The truth is, tattooing goes back to the ancient world. The oldest tattooed human remains ever documented were dated sometime around 3,250 BC. Despite their rich history, tattoos were, and still are, seen as something only felons and prostitutes acquire.
My first “big girl” job out of college was for an editorial role at the Philadelphia Inquirer. During this time, I had several visible pieces of ink, including tattoos on my arms and a large mural of the Philadelphia skyline spanning the length of my clavicle. The interview had been in the fall so I was thankful I could wear a turtleneck to hide my ink. I continued to wear a turtleneck, or some type of high-necked top, until the scorching days of summer rolled around because I feared what my employers would think of my tattoos.

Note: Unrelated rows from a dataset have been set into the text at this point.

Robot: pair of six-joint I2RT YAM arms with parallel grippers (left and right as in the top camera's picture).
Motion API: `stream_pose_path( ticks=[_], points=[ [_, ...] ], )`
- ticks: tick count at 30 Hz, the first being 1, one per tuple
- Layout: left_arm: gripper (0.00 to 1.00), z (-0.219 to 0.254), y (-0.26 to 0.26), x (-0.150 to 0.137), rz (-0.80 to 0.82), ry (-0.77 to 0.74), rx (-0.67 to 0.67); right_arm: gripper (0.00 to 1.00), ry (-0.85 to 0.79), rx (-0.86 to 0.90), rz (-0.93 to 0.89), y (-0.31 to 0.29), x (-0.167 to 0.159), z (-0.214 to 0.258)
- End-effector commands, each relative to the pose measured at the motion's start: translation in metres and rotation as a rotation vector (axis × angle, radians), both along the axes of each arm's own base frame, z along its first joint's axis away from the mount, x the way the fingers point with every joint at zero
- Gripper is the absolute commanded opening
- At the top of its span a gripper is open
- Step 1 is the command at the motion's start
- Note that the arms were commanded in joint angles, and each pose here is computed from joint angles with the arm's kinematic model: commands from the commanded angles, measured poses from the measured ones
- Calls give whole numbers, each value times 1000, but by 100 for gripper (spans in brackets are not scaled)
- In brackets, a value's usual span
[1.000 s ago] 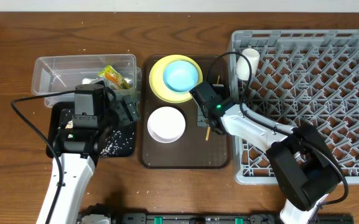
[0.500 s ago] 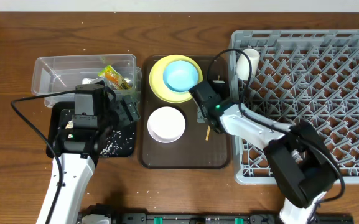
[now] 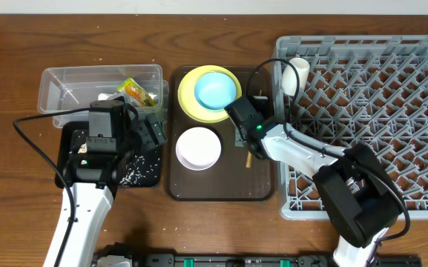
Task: Sort waste into correct bins and load items into the dishwasher rack
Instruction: 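Grasp the second chopstick and carry it right into the rack, then place the chopstick upright in the rack and release it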
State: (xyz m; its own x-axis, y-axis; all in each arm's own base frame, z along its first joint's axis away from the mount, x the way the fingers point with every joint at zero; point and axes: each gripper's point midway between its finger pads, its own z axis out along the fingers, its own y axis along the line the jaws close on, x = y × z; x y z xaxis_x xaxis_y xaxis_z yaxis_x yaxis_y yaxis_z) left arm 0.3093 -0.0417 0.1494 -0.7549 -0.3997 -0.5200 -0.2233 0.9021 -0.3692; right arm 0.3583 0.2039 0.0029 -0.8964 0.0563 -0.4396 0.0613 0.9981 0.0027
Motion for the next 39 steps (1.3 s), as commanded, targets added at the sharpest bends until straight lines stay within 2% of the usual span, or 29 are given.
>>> stream_pose_path(
  ticks=[1, 5, 12, 17, 21, 31, 39],
  points=[
    [92, 9, 1, 6, 2, -26, 12, 1, 14, -22, 3, 0, -5, -8],
    [92, 9, 1, 6, 2, -26, 12, 1, -22, -7, 24, 2, 2, 10],
    [91, 10, 1, 6, 2, -26, 12, 1, -138, 51, 64, 7, 9, 70],
    [92, 10, 1, 6, 2, -26, 12, 1, -202, 23, 166, 0, 4, 113],
    [92, 10, 1, 6, 2, -26, 12, 1, -206, -5, 182, -20, -5, 135],
    [92, 10, 1, 6, 2, -26, 12, 1, -123, -73, 87, -79, -10, 135],
    [92, 10, 1, 6, 2, -26, 12, 1, -82, -79, 49, -97, -13, 130]
  ],
)
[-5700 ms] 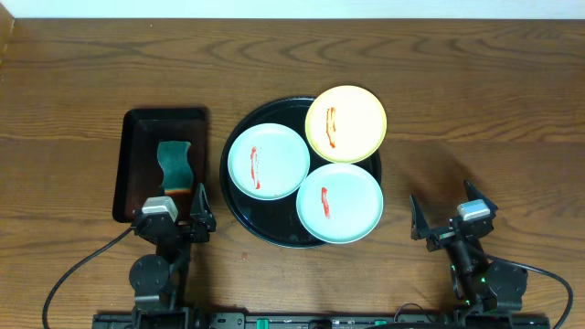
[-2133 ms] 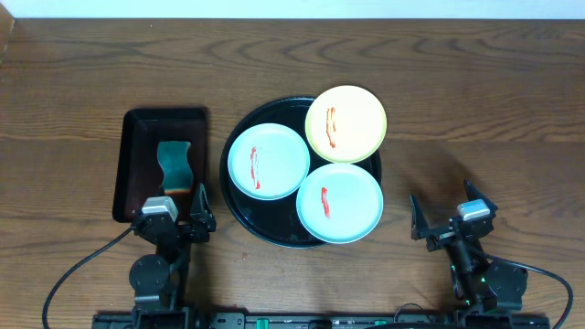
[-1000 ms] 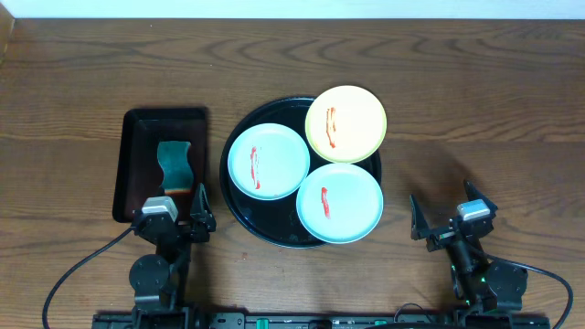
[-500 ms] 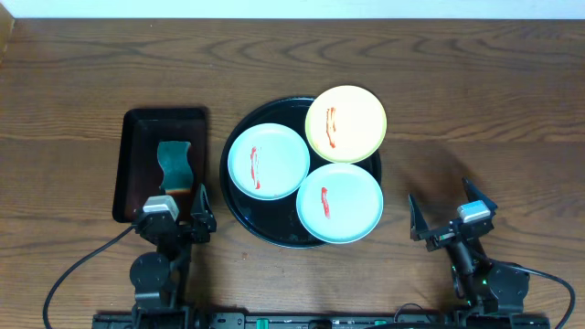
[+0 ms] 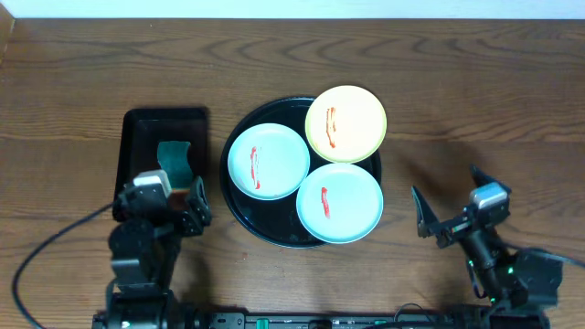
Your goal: Clean dirty plates on tray and stack at the side
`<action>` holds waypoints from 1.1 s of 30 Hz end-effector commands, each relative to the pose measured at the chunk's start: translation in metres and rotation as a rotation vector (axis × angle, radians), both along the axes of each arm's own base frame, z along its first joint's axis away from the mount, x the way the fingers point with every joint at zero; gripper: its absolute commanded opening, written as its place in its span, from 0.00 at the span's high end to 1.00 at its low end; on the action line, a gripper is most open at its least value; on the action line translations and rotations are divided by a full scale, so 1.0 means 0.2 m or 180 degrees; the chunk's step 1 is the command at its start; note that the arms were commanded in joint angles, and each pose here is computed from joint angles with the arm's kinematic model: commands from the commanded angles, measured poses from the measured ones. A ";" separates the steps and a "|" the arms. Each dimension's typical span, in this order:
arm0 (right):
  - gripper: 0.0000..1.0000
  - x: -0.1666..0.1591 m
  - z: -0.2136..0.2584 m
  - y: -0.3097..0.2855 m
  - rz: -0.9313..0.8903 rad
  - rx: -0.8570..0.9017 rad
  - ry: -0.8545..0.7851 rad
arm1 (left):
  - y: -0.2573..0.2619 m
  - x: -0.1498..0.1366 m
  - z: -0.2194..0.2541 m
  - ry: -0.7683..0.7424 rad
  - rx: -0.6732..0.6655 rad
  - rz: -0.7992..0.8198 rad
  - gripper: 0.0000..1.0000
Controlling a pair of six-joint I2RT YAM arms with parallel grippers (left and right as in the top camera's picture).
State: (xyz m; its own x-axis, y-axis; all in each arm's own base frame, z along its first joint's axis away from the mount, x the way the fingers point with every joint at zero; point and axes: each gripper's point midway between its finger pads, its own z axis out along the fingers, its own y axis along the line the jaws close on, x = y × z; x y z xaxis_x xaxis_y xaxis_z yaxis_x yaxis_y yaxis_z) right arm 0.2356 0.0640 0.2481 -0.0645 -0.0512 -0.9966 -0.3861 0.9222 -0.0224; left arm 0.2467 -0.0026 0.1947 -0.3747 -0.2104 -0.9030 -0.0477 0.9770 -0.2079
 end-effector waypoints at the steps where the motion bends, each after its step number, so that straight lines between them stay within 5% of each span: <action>1: 0.01 0.02 0.10 0.03 0.0080 0.0040 0.0095 | -0.01 0.00 0.16 -0.0055 -0.0009 -0.0019 0.22; 14: 0.01 0.13 0.24 0.06 0.0216 0.0083 0.0808 | 0.00 -0.07 0.41 0.0367 -0.0011 0.0011 0.22; 33: 0.01 0.31 0.06 0.17 0.0569 0.0540 0.2464 | 0.03 0.07 0.35 0.2417 0.0088 -0.0028 0.22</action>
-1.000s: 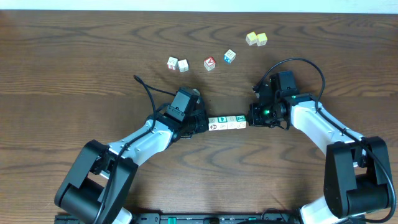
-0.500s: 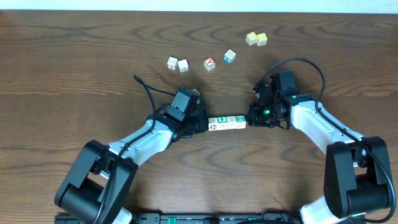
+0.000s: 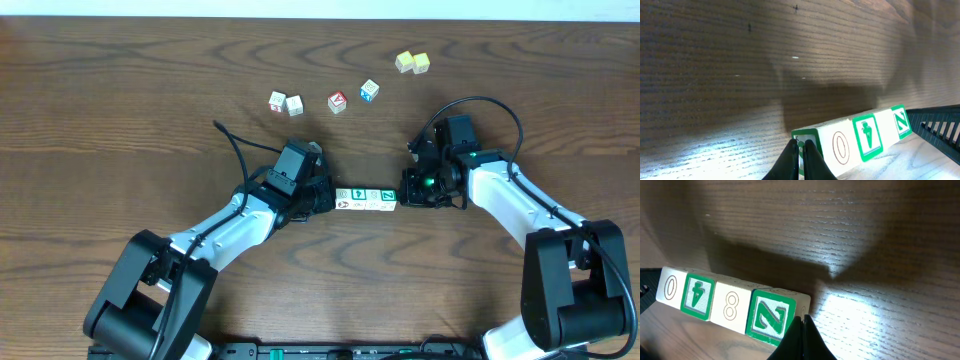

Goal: Lift 4 blocks

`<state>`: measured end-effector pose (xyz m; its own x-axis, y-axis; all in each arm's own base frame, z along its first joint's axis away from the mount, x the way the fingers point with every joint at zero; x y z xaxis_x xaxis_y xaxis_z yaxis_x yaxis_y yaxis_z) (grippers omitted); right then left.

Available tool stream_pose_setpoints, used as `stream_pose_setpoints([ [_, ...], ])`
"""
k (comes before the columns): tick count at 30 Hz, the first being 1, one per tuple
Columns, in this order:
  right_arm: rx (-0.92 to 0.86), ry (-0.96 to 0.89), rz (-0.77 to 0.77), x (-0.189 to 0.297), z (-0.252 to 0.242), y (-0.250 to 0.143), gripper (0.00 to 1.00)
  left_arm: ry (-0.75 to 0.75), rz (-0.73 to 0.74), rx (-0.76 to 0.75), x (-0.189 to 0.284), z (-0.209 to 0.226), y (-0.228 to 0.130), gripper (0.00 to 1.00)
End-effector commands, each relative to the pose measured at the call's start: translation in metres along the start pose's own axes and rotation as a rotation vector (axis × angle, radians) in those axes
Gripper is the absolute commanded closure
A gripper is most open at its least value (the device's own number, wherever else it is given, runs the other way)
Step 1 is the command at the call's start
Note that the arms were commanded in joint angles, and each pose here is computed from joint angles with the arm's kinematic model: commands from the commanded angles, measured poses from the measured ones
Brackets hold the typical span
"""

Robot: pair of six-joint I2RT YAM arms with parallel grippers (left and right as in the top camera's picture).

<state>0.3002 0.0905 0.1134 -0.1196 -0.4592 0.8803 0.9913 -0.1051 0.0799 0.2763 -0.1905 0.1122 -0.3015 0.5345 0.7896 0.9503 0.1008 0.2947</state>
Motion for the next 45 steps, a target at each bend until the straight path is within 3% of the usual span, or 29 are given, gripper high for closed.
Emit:
stream_pose_setpoints([
  [1,0.011,0.123,0.002,0.01,0.022,0.002,0.99,-0.073,0.023,-0.019,0.005,-0.01,-0.003,0.93],
  [30,-0.039,-0.04,0.017,-0.004,0.001,-0.006,0.99,-0.041,0.03,-0.018,0.005,-0.006,-0.005,0.93],
  [45,-0.047,-0.108,0.015,-0.01,-0.007,-0.005,0.99,0.132,-0.011,0.005,0.005,0.01,-0.006,0.93],
])
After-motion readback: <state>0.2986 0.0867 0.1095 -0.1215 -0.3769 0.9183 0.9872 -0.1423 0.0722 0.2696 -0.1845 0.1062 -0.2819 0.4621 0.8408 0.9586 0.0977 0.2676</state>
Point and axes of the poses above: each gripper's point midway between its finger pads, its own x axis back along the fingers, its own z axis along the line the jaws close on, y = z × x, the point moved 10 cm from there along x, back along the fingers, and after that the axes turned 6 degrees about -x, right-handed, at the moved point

“To employers, I say, the age-old adage still rings true – never judge a book by its cover.”
The turning point came when the temperature hit above 90 degrees one day in mid-July. I, reaching for my usual turtleneck and jeans combo, thought, “Fuck it,” and instead opted for a cute yet professional sundress.
And then came the stares and the murmurs.
The same girl that had worked at the company for six months, excelling at every task given, was suddenly seen as a pariah. I ignored them and continued on with my daily duties. And I promised myself that I would show these people – the same coworkers that had treated me with respect and praise merely 24 hours before – that I was still an outstanding employee.
That was almost 10 years ago.
Since then, my tattoo collection has grown, as has my self-esteem. My portfolio now includes work for national publications and agencies. My writing has appeared in USA Today, Philadelphia Magazine, and Inc.com. And I have never been fired or denied a job because of my tattoos.
To employers, I say, the age-old adage still rings true – never judge a book by its cover.
Yes, I am a woman with tattoos, but I am also a damn good writer and a hard worker. And if you don’t hire me because I’m a little colorful? Well, that’s your loss.